Saved data entries:
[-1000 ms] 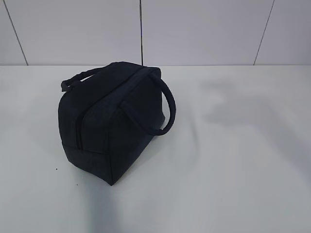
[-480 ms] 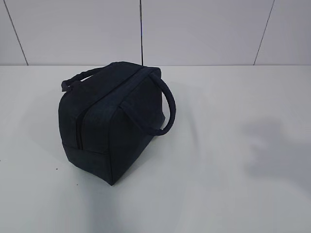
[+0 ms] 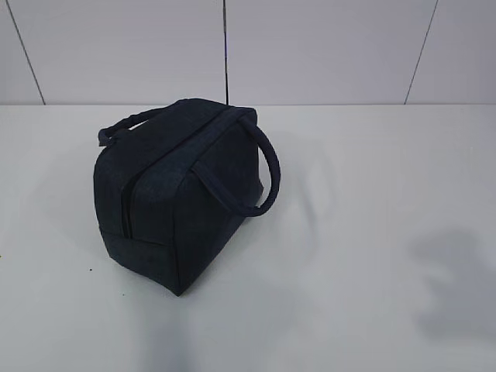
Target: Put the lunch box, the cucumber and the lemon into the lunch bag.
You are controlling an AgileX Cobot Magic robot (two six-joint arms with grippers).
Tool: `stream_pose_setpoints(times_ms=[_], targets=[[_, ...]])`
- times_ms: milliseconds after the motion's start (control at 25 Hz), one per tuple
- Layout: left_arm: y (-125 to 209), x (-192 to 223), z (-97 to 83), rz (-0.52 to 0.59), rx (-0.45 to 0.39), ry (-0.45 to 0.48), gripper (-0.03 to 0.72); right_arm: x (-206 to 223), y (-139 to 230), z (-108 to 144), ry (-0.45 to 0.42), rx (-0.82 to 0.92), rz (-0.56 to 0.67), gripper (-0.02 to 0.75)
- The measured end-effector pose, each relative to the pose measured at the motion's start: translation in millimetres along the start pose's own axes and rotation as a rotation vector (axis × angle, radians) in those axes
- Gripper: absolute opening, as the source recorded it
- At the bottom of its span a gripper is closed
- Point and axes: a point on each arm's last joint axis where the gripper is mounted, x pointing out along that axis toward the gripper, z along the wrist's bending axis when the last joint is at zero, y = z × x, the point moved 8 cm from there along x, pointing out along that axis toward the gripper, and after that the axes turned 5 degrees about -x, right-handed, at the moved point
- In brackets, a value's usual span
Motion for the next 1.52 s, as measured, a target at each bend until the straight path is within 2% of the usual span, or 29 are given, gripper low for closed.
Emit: stream_pose_setpoints(times_ms=[160, 360, 680, 960, 1080, 1320, 1520], targets=[[28, -3, 1.3, -0.029, 0.006, 0.006, 0.286, 10, 20, 2, -0.004, 0.002, 0.029, 0.313], [47, -11, 0.9, -0.092, 0.021, 0.016, 0.286, 26, 40, 6, -0.017, 0.009, 0.042, 0.313], [50, -9, 0.7, -0.084, 0.01, 0.021, 0.252, 51, 65, 8, -0.022, -0.02, 0.046, 0.313], [51, -8, 4.1, -0.081, 0.014, 0.003, 0.248, 52, 63, 8, -0.022, -0.026, 0.026, 0.313], [60, 4, 8.1, -0.034, 0.005, -0.004, 0.248, 52, 63, 8, -0.021, -0.026, 0.025, 0.313], [101, 44, 4.3, 0.14, -0.071, 0.074, 0.246, 53, 64, 5, -0.004, -0.035, 0.03, 0.313], [110, 52, 3.8, 0.177, -0.081, 0.088, 0.246, 53, 64, 3, 0.006, -0.042, 0.032, 0.313]])
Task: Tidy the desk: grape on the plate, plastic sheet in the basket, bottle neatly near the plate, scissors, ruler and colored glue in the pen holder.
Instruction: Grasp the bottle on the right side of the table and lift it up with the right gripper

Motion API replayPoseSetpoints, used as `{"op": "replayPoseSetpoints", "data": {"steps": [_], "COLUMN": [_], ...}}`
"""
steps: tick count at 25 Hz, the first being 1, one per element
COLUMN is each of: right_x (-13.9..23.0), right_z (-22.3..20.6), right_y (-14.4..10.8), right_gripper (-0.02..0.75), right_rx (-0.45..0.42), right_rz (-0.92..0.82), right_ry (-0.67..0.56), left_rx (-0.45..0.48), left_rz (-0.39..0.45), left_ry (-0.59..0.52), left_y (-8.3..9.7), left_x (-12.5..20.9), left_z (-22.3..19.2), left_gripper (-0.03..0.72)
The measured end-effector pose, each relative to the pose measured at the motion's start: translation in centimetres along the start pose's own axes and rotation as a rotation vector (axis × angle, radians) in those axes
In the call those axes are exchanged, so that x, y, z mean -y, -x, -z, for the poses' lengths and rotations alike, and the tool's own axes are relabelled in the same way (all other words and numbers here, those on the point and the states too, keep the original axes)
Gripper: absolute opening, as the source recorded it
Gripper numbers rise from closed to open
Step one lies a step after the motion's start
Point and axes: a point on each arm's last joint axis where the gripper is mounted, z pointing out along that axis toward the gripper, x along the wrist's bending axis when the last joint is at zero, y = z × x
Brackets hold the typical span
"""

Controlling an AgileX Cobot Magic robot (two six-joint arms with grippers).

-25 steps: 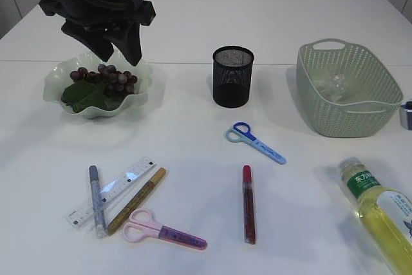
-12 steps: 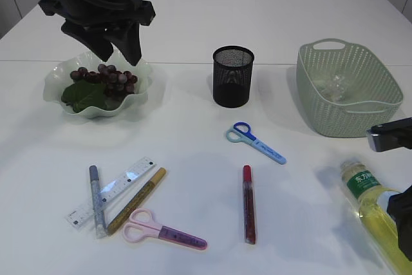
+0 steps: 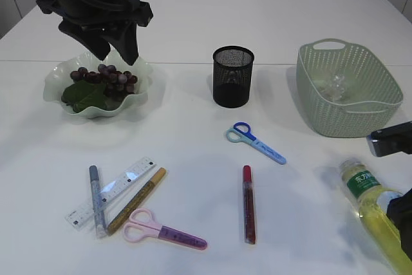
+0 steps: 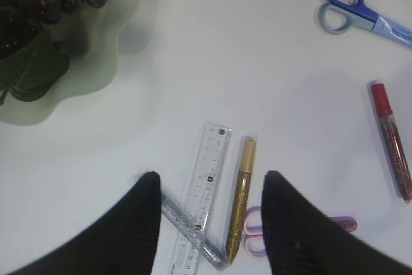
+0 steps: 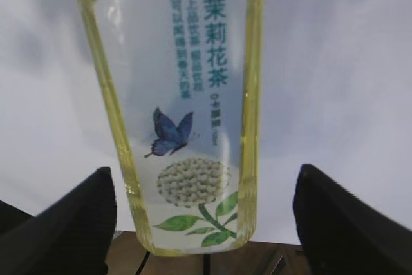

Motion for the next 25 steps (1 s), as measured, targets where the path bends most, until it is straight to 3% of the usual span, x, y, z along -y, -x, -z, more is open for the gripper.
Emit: {"op": "replayPoseSetpoints", "data": {"steps": [6, 25], "right_x": [0.9, 0.5], "right_z": [-1.4, -1.9], "right_y": [-0.3, -0.5], "right_gripper": [0.644, 0.643], "right_rx": [-0.017, -0.025], "right_rz": [-0.004, -0.004], "right_ry": [-0.027, 0.049], "left_rx": [-0.001, -0.002], "left_rz": [-0.002, -0.002], "left_ry": [0.000, 0.000], "left_y": [0.0, 0.0], "left_x": [0.0, 0.0], "left_z": [0.0, 0.0], "left_gripper": [0.372, 0.372]}}
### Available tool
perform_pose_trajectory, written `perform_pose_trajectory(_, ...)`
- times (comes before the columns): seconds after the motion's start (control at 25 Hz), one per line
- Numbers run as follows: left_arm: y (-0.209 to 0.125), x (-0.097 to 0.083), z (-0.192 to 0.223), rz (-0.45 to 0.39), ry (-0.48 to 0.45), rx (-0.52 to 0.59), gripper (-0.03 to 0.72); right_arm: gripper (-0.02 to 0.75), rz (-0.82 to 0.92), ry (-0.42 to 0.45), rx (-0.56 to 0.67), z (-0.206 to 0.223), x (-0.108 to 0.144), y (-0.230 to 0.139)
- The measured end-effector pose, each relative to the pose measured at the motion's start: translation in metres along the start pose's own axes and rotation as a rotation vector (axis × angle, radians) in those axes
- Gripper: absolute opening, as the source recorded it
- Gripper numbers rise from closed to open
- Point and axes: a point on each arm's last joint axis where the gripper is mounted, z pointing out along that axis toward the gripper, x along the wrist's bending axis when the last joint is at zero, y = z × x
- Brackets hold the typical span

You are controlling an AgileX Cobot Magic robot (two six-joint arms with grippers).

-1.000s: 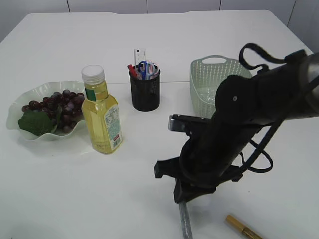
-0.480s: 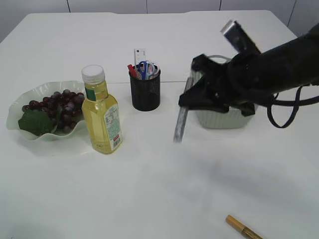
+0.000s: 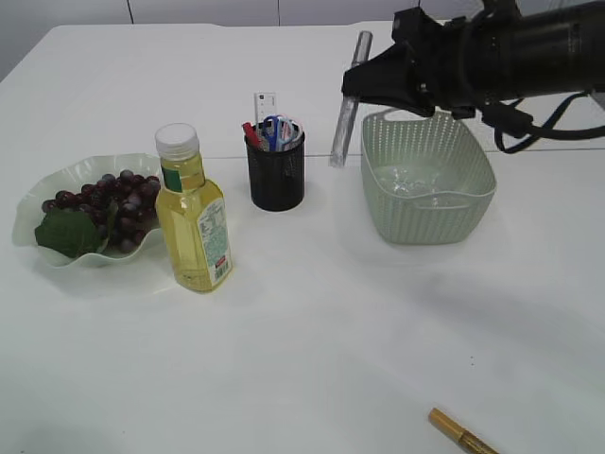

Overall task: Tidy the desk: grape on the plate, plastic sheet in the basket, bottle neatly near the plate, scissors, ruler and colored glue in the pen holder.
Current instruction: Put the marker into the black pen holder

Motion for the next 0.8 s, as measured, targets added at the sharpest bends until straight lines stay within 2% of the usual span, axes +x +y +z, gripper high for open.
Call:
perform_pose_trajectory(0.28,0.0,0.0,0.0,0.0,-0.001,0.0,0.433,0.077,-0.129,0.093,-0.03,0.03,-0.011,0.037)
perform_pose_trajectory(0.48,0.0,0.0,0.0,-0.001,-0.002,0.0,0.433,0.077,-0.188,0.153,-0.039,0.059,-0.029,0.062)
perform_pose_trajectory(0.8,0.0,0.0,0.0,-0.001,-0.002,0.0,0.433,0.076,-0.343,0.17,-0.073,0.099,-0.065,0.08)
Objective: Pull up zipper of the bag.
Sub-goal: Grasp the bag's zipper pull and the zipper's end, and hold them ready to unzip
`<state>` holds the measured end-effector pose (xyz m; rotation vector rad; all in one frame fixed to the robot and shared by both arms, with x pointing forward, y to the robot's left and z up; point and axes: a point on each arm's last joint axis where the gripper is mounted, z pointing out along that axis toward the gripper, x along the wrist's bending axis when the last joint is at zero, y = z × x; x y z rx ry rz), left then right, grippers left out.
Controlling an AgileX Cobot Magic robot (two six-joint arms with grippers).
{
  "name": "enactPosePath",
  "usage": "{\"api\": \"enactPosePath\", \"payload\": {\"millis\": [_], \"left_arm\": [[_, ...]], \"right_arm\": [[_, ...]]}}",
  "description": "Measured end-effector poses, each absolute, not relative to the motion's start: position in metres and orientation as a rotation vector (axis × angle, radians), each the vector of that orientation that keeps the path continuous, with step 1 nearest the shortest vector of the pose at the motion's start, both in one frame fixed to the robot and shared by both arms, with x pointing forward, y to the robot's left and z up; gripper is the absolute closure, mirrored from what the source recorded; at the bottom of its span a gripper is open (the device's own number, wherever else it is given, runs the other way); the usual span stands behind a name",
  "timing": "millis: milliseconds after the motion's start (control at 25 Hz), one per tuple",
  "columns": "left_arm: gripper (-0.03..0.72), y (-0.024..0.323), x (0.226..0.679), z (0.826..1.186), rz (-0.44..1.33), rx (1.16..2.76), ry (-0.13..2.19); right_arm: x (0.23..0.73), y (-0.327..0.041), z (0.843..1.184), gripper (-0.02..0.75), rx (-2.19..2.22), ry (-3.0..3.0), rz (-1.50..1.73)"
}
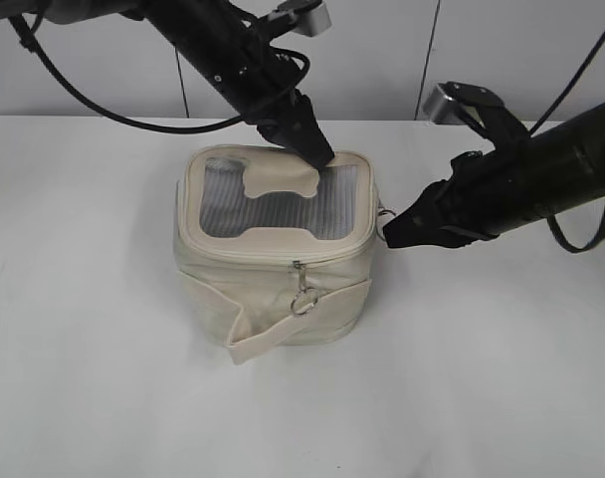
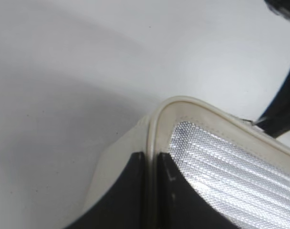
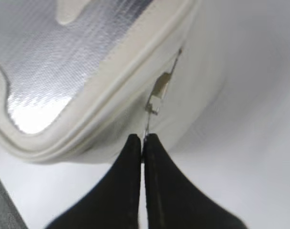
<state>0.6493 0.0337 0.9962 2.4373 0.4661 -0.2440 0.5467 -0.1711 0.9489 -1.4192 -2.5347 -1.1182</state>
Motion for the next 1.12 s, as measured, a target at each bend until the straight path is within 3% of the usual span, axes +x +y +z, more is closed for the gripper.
{"api": "enactPosePath", "payload": {"millis": [520, 840, 1120], "left_arm": [[0.652, 0.033, 0.649, 0.996, -0.26, 2.433, 0.54], [0.652, 0.031, 0.647, 0.998, -0.252, 2.443, 0.536], [0.652, 0.024, 0.64, 0.998, -0.258, 2.476, 0.497]], "right_arm": [[0.493, -0.172, 0.97, 0.729, -1.315, -2.461, -1.114], [0.462, -0.103, 0.971, 0.729, -1.137, -2.536, -1.156], [0.464, -0.049, 0.958, 0.729, -1.108, -2.55, -1.163]]}}
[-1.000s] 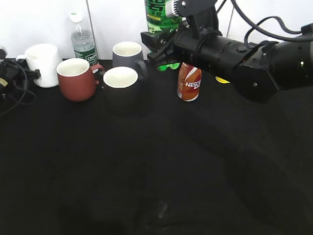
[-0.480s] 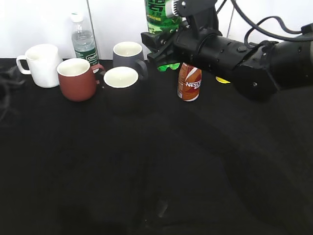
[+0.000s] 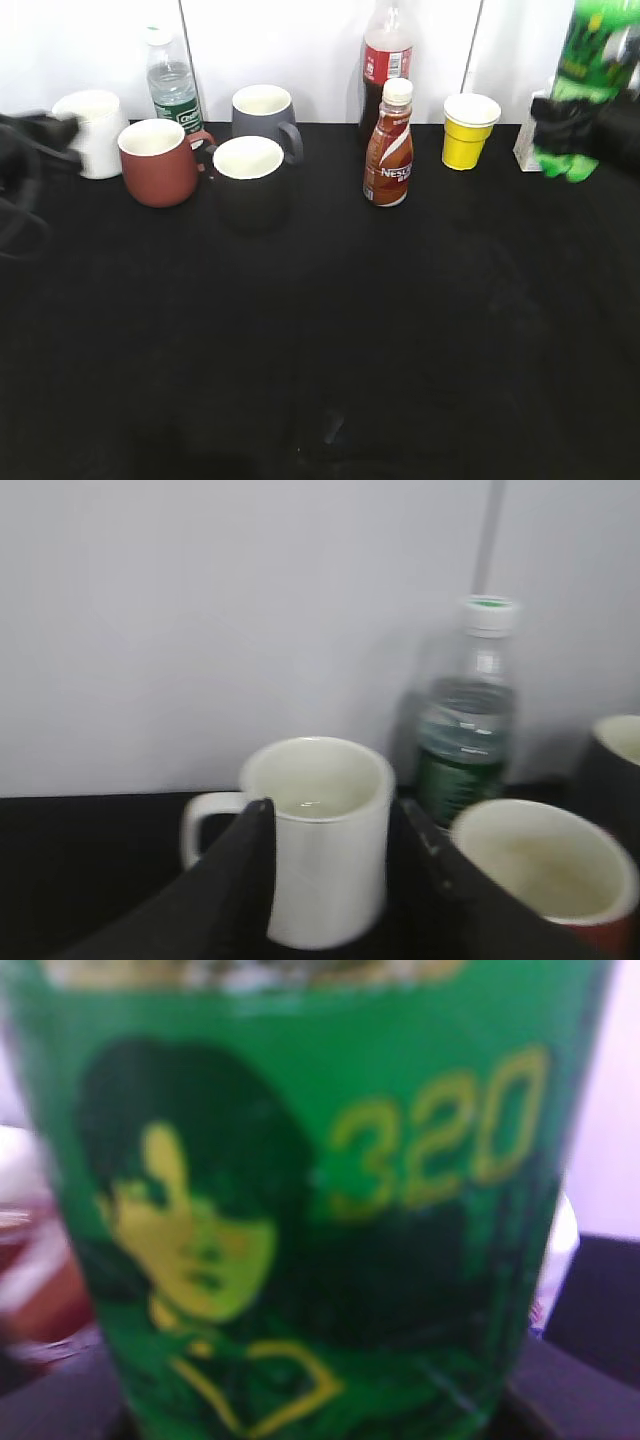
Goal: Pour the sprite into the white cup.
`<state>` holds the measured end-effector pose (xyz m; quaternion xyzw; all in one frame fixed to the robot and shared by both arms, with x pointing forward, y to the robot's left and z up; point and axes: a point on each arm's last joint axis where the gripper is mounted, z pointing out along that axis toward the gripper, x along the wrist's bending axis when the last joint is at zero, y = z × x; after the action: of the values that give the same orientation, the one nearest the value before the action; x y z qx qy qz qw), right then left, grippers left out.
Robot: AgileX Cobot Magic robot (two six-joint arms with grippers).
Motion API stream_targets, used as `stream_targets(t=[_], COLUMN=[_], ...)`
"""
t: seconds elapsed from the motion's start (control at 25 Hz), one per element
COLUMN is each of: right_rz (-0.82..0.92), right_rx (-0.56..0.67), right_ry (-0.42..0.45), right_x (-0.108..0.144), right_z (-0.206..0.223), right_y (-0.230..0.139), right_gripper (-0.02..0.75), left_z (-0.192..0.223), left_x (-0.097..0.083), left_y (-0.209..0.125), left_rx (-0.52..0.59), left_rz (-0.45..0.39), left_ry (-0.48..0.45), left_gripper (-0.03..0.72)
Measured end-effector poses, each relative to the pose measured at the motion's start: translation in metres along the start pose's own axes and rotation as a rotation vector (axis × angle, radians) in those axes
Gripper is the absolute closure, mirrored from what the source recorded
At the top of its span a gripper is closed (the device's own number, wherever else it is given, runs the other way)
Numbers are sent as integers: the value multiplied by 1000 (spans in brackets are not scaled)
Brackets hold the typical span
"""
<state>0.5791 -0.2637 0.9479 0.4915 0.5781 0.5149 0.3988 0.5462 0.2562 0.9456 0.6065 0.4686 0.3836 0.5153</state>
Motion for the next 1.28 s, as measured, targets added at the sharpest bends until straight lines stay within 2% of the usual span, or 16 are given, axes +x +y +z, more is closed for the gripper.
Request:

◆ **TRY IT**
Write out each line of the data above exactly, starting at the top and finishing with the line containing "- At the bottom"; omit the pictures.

◆ **EXPECTED OUTPUT**
[-1000 ms] 
[-480 ms] 
[+0 ms] 
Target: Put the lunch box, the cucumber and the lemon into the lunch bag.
You are controlling an AgileX Cobot Magic robot (two six-joint arms with grippers).
Tool: `stream_pose_setpoints(times_ms=[_], targets=[[_, ...]])`
- times_ms: milliseconds after the motion's start (control at 25 Hz), one per tuple
- Layout: left_arm: y (-125 to 209), x (-192 to 223), z (-97 to 83), rz (-0.52 to 0.59), rx (-0.45 to 0.39), ry (-0.45 to 0.48), gripper (-0.03 to 0.72); right_arm: x (-206 to 223), y (-139 to 230), z (-108 to 144), ry (-0.45 to 0.42), rx (-0.82 to 0.92), rz (-0.56 to 0.67), gripper (-0.02 to 0.75)
- The measured end-effector pose, each relative to the pose measured at the motion's start: translation in millimetres along the start pose's own axes and rotation as a rotation vector (axis × angle, radians) in those axes
- Gripper: absolute opening, as the source recorded it
- At the bottom of its span a gripper is closed

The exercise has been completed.